Microsphere-Assisted Microscopy: Advantages and Limitations

Microsphere-assisted microscopy

The conventional microscopy is limited by the diffraction limit which is 250 nanometers. Thus, it is rather difficult to resolve objects that are smaller than that. However, some improvements have been made using the confocal microscopy which limits the out of focus light and solid immersion lens microscopy (SIL).

Increased numerical aperture leads to improved resolution in the SIL method where the numerical aperture is defined as n X sinƟ; n being the refractive index, and Ɵ the half angle of the objective acceptance cone.

However, the resolution of the image cannot be increased beyond a certain limit in confocal or SIL imaging methods. When using a new technique, dielectric microspheres were found to generate a resolution of up to 50 nanometers. This was possible due to their high capacity to focus the evanescent light. Also, these spheres can be placed close to the sample surface as they have a smaller contact region.

What are the advantages of microsphere-assisted microscopy?

In one study the resolution of microsphere assisted microscopy was compared to confocal and SIL microscopy. For this purpose, an array of nanocylinders 100 nanometers in diameter and with a gap of 60 nanometers were imaged using all three methods.

Nonetheless, it was not possible to resolve the structure of nanocylinders using the confocal microscopy. The sample was imaged with 405-nanometer laser with an objective lens of 0.95 numerical aperture. However, using the same objective lens, the structure could be resolved using a barium titanate glass microsphere immersed in isopropyl alcohol.

In a nutshell, the resolution of the microsphere assisted microscopy was improved due to the reduction of the wavelength of light in a medium. Also, the wavelength-scale dimensions can be modified for microspheres providing an advantage over the solid immersion lenses.

Increased magnification of microsphere assisted microscopy is also considered an advantage. The magnification of microsphere assisted microscopy has been compared to SIL and confocal imaging methods, and it was found that microsphere assisted microscopy has a superior magnification.

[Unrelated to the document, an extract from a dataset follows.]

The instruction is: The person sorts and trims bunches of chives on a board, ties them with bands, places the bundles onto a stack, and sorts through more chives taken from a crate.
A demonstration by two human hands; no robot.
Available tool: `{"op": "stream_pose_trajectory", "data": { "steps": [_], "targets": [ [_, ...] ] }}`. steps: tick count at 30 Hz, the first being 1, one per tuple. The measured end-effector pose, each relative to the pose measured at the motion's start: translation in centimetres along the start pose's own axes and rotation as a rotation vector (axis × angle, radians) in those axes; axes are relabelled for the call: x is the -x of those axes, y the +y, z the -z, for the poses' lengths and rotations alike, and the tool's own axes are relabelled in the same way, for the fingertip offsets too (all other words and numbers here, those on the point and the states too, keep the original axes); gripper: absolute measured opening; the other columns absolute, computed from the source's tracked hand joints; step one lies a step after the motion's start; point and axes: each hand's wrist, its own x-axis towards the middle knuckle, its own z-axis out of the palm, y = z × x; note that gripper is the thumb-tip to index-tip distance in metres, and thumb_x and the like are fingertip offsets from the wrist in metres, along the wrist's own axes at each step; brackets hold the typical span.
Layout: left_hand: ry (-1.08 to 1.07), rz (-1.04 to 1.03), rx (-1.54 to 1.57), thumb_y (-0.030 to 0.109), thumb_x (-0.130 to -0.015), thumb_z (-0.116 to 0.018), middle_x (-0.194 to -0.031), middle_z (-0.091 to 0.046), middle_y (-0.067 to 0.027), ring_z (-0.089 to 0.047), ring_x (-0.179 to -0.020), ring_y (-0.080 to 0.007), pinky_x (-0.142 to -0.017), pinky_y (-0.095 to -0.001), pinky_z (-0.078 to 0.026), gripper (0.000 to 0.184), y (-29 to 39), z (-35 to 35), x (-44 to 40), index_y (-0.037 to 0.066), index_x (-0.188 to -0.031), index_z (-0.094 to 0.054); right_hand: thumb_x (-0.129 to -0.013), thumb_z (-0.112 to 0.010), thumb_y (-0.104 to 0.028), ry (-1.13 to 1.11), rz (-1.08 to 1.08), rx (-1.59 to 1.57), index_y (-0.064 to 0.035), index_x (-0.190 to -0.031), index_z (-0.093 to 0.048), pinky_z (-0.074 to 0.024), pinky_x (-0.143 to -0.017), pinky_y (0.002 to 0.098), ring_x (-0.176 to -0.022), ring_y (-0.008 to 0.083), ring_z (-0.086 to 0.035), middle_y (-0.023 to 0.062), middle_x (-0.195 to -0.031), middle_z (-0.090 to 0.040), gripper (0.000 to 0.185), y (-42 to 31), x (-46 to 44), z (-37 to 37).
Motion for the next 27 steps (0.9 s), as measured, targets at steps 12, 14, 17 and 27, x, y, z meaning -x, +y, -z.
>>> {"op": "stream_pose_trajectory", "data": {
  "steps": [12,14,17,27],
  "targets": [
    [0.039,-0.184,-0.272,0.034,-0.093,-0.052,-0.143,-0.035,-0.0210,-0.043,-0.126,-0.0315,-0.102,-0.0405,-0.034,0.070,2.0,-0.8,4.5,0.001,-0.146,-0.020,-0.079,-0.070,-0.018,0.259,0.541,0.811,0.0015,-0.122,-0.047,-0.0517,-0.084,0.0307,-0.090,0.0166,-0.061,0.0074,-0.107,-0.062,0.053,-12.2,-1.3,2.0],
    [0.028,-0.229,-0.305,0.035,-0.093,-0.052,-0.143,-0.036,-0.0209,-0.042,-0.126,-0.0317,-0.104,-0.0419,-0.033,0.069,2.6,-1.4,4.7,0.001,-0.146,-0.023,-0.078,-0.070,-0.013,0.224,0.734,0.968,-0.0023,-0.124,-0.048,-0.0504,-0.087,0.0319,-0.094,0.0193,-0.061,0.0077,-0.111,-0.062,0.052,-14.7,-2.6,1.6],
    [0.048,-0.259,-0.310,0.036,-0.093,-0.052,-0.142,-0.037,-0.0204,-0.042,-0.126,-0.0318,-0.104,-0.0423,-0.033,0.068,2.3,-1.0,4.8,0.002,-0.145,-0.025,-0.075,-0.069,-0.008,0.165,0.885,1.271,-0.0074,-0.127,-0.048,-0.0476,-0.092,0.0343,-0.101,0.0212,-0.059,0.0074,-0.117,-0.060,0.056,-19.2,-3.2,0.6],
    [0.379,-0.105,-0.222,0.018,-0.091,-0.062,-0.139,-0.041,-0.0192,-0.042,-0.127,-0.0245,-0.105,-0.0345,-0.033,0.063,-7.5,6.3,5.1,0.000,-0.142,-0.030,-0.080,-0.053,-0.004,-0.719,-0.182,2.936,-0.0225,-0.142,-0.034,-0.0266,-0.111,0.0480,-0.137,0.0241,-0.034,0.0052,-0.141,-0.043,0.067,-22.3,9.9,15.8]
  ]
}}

The relationship between magnification and refractive index of the lens was also compared in these different imaging methods. For a refractive index of 1.6, microsphere assisted microscopy could achieve a magnification of 4, while SIL could achieve a magnification of 1.5-2.

For a refractive index of 1.7, microsphere assisted microscopy could achieve a magnification of 5, while SIL could achieve a magnification of 1.5-3. This showed the higher magnification capacity of this method of microscopy.

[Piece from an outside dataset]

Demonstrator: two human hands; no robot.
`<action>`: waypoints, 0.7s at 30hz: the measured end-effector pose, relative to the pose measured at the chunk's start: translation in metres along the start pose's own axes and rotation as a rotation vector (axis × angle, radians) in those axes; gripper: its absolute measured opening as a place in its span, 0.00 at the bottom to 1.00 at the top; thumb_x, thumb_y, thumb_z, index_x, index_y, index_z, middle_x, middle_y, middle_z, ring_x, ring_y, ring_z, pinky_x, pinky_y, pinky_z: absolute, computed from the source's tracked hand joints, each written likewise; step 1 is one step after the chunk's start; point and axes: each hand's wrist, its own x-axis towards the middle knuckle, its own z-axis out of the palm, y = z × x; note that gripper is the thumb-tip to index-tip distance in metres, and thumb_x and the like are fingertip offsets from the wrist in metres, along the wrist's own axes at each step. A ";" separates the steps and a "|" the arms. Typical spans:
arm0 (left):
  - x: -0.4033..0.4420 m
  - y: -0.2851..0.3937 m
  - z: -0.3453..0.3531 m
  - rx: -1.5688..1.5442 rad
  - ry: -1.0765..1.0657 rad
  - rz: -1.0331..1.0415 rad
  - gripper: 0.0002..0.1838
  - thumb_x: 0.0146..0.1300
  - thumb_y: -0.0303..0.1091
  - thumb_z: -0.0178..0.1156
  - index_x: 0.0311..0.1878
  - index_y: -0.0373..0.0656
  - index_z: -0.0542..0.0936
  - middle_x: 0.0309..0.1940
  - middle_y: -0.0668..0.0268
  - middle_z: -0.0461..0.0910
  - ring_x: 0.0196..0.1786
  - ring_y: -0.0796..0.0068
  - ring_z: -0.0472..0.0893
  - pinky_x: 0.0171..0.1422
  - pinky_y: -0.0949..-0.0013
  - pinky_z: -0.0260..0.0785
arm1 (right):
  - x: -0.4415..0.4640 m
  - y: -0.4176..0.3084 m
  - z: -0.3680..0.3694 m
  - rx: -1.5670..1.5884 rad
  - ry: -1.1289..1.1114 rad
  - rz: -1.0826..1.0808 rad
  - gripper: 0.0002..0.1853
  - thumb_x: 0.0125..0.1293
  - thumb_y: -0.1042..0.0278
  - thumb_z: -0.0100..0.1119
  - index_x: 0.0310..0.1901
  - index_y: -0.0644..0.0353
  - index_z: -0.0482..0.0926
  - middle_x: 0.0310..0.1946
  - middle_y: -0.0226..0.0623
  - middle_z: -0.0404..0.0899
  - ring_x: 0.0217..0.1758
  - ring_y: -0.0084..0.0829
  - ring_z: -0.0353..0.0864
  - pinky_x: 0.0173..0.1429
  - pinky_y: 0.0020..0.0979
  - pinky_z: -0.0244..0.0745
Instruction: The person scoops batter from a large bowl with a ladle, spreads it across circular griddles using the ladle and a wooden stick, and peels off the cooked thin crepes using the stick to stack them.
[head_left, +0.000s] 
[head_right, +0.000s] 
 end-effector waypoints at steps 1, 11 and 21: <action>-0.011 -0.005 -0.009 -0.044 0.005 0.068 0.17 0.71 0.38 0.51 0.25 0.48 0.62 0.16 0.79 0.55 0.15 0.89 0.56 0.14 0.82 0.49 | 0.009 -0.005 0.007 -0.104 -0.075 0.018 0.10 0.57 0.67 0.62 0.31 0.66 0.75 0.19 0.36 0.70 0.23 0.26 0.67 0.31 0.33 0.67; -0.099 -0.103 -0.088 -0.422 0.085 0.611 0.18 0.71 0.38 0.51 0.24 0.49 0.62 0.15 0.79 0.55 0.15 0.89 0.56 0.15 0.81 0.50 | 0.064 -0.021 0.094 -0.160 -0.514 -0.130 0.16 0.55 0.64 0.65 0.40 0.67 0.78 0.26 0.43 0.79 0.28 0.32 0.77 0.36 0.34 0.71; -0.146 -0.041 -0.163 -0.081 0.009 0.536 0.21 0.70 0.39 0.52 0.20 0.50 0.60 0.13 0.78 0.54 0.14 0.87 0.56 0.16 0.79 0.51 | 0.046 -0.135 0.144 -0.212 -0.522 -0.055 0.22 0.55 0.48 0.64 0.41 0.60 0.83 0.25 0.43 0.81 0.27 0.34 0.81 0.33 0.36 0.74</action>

No requirement for labeling

The method of super-resolution based on fluorescence requires the sample to be labeled with fluorescent dyes or tags. Similarly, several other microscopic methods require the need to label the sample to increase the contrast.

Often there is a debate whether such labeling of molecules can alter their behavior and properties. In case of microsphere assisted microscopy, different types of biological and non-biological samples can be directly observed in high resolution – without the need for labeling.

Are there any limitations?

Studies show that in several cases, the image generated by microsphere-assisted microscopy is associated with spherical aberration which represents the loss of image quality due to the surface geometry of the lens. However, the positive spherical aberration generated by the spherical boundary can be compensated by the negative spherical aberration due to the focal shift.

Likewise, studies have shown that the maximum contrast can be generated when the refractive index of the lens is between 1.4–1.75. Although high refractive index values are advantageous for generating super-resolution images, in case of microsphere assisted microscopy a refractive index of more than 1.8 can reduce the strength of super-resolution.